FIG. 3 shows the state in which the concave surface of the spherical lens is being cleaned according to this embodiment, in which the sample stage on which the sample 7 is mounted is moved to the side and the support base 15 is
When the support base 15 rises as shown by R ₁ and the fiber bundle 14 attached to its tip comes into contact with the concave surface, the support base 15 rotates as shown by the arrow R ₂ . After rotating for a predetermined period of time, the support stand 15 lowers, and at the same time compressed air (its strength is 1 kg/cm ² ) is supplied from the pipe 17.
is discharged, and this compressed air blows out through the fiber bundle 14, instantly blowing away the water droplets adhering to the concave surface portion and the adhering portion.

〔Effect of the invention〕

As described above, according to the present invention, the difficulty in collecting sound waves accurately due to the influence of dirt attached to the concave surface of the spherical lens during sample observation can be easily solved. can.

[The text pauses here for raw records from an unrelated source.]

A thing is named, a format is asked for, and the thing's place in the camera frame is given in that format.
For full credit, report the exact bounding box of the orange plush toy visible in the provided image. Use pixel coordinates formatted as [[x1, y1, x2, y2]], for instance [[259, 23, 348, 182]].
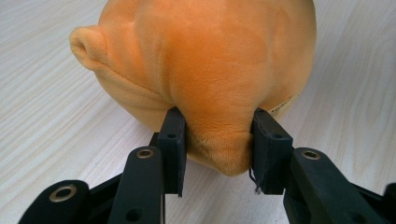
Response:
[[68, 0, 318, 177]]

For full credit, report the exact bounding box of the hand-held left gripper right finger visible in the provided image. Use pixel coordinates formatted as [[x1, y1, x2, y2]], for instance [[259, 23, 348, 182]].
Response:
[[249, 107, 390, 224]]

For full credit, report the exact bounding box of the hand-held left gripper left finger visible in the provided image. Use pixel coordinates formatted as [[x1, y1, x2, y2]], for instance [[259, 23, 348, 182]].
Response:
[[106, 106, 188, 224]]

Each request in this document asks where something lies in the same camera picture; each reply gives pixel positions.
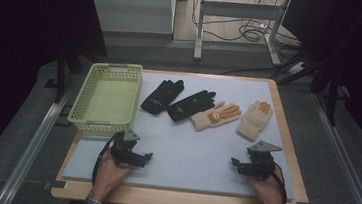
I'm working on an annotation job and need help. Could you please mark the person's right hand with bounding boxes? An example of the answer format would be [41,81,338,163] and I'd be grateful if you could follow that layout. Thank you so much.
[246,162,290,204]

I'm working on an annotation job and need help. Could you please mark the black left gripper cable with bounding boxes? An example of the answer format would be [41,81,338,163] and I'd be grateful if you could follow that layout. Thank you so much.
[91,129,124,188]

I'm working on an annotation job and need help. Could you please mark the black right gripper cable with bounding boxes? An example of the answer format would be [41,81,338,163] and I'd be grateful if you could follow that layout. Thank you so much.
[269,161,292,204]

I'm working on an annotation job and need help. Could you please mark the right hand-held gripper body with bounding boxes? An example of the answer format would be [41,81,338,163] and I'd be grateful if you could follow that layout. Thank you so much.
[241,138,285,183]

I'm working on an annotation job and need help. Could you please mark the white foam mat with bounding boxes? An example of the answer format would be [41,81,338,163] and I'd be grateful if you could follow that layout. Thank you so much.
[61,62,306,203]

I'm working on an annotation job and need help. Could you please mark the tangle of black floor cables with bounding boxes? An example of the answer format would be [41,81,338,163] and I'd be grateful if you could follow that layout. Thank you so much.
[189,0,305,50]

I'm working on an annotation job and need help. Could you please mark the white cabinet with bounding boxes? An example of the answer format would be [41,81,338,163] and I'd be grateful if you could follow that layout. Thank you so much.
[84,0,178,39]

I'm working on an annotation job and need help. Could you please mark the aluminium rail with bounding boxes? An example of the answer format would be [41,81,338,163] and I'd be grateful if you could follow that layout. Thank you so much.
[301,93,362,204]
[0,70,79,204]

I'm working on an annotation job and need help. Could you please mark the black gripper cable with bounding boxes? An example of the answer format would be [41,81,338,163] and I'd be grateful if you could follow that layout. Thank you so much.
[91,129,124,188]
[269,161,292,204]

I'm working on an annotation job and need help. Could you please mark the pale green plastic basket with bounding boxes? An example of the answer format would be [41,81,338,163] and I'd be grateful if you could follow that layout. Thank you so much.
[66,57,144,137]

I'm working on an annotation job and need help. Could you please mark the wooden table board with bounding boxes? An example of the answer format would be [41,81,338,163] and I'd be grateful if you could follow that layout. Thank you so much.
[49,59,325,204]

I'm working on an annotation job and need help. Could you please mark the black tripod legs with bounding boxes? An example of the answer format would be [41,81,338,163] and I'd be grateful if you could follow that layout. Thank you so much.
[267,40,346,128]

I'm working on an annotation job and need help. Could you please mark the beige glove with orange fingers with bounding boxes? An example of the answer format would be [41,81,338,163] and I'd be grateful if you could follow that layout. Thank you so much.
[189,97,243,136]
[236,98,274,144]

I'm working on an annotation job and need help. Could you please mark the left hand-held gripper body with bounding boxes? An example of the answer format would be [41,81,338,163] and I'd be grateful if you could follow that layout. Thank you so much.
[107,128,149,171]

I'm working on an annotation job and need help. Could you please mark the white power strip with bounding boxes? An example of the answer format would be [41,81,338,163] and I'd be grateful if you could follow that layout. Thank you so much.
[287,59,306,77]

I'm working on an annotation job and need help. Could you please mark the white metal stand frame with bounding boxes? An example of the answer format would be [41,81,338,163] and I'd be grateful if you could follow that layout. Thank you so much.
[192,0,293,70]

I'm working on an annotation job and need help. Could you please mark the black glove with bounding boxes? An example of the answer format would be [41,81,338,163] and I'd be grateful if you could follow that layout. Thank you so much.
[165,86,217,126]
[139,75,186,118]

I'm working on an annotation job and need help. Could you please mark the black stand legs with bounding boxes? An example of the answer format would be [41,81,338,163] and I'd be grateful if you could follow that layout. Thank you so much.
[51,45,86,106]

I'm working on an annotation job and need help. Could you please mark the person's left hand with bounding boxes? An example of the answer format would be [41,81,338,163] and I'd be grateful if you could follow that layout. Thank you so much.
[89,147,139,204]

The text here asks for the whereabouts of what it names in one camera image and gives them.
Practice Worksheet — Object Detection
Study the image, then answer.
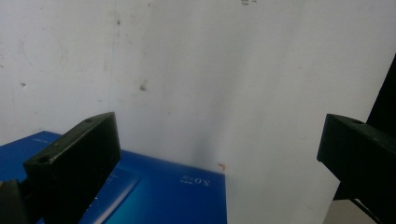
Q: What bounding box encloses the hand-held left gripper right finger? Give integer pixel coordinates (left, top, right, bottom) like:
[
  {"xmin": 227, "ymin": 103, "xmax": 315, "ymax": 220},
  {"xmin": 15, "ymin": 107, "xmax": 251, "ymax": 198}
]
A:
[{"xmin": 316, "ymin": 113, "xmax": 396, "ymax": 224}]

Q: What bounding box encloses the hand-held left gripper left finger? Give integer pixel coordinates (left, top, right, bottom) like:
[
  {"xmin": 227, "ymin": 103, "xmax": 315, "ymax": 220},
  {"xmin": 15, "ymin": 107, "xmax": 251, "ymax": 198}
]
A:
[{"xmin": 22, "ymin": 111, "xmax": 122, "ymax": 224}]

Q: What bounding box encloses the blue box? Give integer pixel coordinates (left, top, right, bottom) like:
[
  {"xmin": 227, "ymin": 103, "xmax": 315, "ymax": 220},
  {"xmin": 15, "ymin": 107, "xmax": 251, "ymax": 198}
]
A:
[{"xmin": 0, "ymin": 130, "xmax": 228, "ymax": 224}]

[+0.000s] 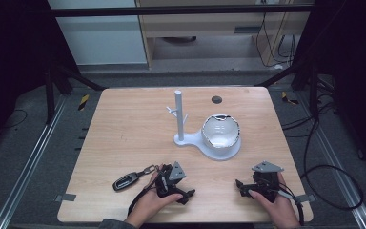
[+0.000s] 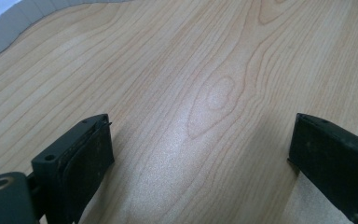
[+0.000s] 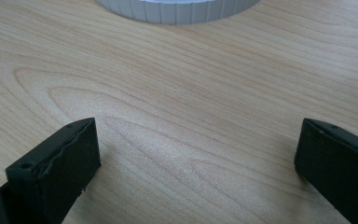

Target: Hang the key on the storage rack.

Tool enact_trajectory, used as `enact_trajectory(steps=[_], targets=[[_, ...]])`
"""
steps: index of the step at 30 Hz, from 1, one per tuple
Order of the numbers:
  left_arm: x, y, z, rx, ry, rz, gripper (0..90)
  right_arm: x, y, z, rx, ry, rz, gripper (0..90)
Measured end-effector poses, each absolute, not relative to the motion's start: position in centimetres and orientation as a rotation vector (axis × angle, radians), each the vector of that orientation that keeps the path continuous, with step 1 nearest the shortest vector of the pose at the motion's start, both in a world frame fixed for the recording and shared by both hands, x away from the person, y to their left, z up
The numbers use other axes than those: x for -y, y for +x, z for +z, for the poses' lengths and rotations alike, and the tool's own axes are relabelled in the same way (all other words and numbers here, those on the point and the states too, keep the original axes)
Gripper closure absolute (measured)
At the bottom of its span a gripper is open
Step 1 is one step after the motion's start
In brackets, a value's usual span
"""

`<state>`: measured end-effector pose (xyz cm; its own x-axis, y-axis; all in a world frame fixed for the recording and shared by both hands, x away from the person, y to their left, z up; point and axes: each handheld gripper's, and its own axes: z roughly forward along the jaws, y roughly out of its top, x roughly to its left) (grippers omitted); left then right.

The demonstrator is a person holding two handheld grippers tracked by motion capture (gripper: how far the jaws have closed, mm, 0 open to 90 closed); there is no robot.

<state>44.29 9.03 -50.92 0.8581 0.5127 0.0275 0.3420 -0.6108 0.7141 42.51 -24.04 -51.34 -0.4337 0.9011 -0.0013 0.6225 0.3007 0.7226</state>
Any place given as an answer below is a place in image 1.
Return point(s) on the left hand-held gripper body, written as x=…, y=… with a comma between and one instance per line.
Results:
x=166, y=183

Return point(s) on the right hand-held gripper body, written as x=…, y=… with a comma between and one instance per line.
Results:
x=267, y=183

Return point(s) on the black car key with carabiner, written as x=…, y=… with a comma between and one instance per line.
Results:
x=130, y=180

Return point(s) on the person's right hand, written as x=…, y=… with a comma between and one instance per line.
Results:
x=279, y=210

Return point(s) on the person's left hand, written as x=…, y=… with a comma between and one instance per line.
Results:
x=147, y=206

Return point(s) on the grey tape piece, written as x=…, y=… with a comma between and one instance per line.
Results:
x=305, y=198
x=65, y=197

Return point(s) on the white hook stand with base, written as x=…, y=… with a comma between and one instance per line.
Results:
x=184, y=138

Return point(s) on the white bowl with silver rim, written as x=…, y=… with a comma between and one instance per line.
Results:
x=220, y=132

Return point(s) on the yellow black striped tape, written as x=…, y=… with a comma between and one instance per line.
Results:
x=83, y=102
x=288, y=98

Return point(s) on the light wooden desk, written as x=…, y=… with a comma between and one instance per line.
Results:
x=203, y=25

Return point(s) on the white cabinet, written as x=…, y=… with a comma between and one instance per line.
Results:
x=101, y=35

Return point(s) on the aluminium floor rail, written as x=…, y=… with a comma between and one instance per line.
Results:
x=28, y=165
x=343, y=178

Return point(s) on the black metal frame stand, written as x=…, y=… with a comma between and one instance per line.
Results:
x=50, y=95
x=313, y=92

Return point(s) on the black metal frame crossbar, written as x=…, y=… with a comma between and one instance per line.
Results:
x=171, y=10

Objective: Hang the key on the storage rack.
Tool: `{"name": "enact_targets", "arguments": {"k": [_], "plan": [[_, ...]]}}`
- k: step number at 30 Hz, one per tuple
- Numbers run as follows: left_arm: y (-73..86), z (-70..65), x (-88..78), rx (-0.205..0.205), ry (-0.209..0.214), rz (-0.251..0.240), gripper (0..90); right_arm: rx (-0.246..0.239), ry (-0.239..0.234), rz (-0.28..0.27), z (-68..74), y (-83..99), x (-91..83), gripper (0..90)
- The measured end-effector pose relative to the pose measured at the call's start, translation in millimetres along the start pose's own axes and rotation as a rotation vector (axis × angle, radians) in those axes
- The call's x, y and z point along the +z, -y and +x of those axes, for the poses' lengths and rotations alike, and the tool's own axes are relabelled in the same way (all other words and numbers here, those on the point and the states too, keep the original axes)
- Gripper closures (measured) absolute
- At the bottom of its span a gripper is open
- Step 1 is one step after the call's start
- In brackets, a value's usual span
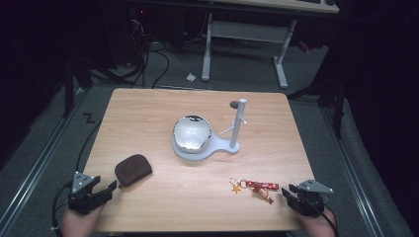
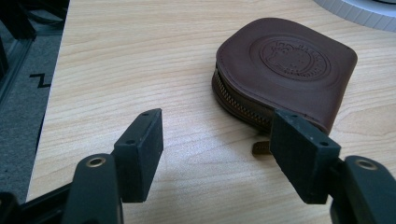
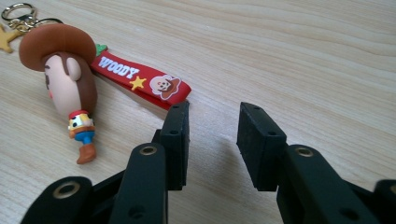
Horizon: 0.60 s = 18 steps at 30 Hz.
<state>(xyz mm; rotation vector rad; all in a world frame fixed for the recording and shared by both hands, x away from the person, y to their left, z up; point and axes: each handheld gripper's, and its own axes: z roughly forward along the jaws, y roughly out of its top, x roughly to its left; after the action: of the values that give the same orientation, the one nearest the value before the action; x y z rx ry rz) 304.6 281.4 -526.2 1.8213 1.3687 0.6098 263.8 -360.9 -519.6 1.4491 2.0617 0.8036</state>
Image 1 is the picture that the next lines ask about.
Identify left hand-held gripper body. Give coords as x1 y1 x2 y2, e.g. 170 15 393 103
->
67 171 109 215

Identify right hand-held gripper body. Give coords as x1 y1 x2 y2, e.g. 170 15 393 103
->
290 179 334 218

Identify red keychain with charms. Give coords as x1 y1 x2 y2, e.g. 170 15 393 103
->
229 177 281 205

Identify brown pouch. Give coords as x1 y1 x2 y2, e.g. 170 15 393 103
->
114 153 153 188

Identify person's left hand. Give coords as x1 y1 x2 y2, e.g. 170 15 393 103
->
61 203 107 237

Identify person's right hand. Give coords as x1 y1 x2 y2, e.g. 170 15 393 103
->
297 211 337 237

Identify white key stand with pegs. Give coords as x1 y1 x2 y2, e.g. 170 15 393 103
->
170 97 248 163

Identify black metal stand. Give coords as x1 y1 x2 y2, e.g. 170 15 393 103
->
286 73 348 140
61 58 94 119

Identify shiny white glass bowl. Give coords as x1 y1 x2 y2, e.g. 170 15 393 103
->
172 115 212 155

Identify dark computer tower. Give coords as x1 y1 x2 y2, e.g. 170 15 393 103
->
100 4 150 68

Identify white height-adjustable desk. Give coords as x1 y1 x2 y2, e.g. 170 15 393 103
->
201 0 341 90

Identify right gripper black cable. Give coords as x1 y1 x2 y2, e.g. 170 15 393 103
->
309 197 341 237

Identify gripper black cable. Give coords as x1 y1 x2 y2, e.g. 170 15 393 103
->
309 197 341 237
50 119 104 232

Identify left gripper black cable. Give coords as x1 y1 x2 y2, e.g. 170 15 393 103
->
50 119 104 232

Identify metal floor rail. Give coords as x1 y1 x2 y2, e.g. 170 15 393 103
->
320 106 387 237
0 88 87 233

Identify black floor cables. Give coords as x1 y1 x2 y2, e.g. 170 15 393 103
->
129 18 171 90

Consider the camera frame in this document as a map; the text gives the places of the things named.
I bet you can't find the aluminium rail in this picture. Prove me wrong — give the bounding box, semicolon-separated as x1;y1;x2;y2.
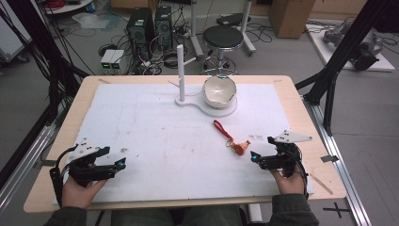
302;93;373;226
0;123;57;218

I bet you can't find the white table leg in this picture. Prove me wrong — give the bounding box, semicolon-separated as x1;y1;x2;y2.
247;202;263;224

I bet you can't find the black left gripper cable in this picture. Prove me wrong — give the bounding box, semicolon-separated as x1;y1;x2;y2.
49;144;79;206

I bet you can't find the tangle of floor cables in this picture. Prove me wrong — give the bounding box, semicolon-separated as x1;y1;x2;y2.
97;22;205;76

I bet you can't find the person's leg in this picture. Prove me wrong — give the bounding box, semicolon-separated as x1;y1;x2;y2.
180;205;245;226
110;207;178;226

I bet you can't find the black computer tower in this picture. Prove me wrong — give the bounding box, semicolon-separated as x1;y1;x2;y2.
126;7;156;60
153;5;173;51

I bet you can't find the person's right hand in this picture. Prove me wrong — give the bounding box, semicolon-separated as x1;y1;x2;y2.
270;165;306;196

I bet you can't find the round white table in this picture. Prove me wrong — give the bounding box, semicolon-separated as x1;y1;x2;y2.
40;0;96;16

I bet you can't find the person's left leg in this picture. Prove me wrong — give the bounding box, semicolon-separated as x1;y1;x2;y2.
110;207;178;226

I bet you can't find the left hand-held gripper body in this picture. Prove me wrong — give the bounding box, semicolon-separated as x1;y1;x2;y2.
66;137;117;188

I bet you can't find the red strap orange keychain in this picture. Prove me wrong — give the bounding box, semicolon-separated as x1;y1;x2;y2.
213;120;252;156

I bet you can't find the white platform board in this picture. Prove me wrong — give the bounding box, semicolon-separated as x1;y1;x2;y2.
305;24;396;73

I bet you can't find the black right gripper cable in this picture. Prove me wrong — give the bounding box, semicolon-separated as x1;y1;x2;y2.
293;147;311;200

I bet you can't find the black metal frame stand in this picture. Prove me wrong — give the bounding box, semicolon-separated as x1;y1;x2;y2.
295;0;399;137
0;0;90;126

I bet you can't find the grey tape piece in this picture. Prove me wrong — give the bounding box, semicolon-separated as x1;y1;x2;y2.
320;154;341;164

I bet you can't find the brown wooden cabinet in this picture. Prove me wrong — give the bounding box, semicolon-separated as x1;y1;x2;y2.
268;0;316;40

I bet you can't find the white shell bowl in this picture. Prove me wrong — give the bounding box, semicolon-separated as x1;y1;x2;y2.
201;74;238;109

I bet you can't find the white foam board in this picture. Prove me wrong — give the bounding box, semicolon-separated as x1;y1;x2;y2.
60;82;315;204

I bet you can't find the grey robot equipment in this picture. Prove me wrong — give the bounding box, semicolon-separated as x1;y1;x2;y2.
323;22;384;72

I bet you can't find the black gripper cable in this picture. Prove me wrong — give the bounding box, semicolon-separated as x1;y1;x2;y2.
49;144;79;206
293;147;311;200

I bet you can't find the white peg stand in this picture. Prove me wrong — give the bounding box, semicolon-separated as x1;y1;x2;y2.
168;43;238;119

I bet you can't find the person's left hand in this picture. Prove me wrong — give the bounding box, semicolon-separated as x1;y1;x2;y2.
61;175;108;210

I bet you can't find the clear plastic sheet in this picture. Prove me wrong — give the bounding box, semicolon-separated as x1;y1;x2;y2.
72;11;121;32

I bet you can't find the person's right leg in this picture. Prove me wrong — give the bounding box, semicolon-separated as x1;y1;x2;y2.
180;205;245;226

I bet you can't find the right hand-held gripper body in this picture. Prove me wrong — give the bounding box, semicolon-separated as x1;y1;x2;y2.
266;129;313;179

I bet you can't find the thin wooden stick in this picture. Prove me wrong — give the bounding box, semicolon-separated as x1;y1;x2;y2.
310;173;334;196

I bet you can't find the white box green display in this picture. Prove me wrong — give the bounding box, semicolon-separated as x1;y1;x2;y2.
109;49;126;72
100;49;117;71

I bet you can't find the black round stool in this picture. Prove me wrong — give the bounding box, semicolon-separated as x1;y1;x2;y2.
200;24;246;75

[Brief explanation of drawings]

FIG. 1 shows the configuration of an ultrasonic microscope, FIG. 2 shows the configuration of an embodiment of the present invention, and FIG. 3 shows the configuration of an ultrasonic microscope.
It is a figure explaining the operation|movement.

Claims (1)

[Claims] 1. A sound wave propagator has a concave hemispherical hole at one end, has a sound wave lens having a predetermined focus, and a sample stage for holding a sample near the focus of the sound wave lens, and a liquid medium is ejected from the sound wave lens. In an ultrasonic microscope that irradiates the sample with ultrasonic waves through the sample and images the sample using the disturbance sound waves emitted from the sample, the ultrasonic microscope includes a cleaning soft substance made of a soft fiber bundle, holding the cleaning soft substance, and a support table having a moving means for moving toward the hemispherical hole of the sonic lens to bring the cleaning soft material into contact with the hemispherical hole and rotating it; and means for supplying cleaning liquid and compressed air to the cleaning soft material. An ultrasonic microscope characterized by being equipped with.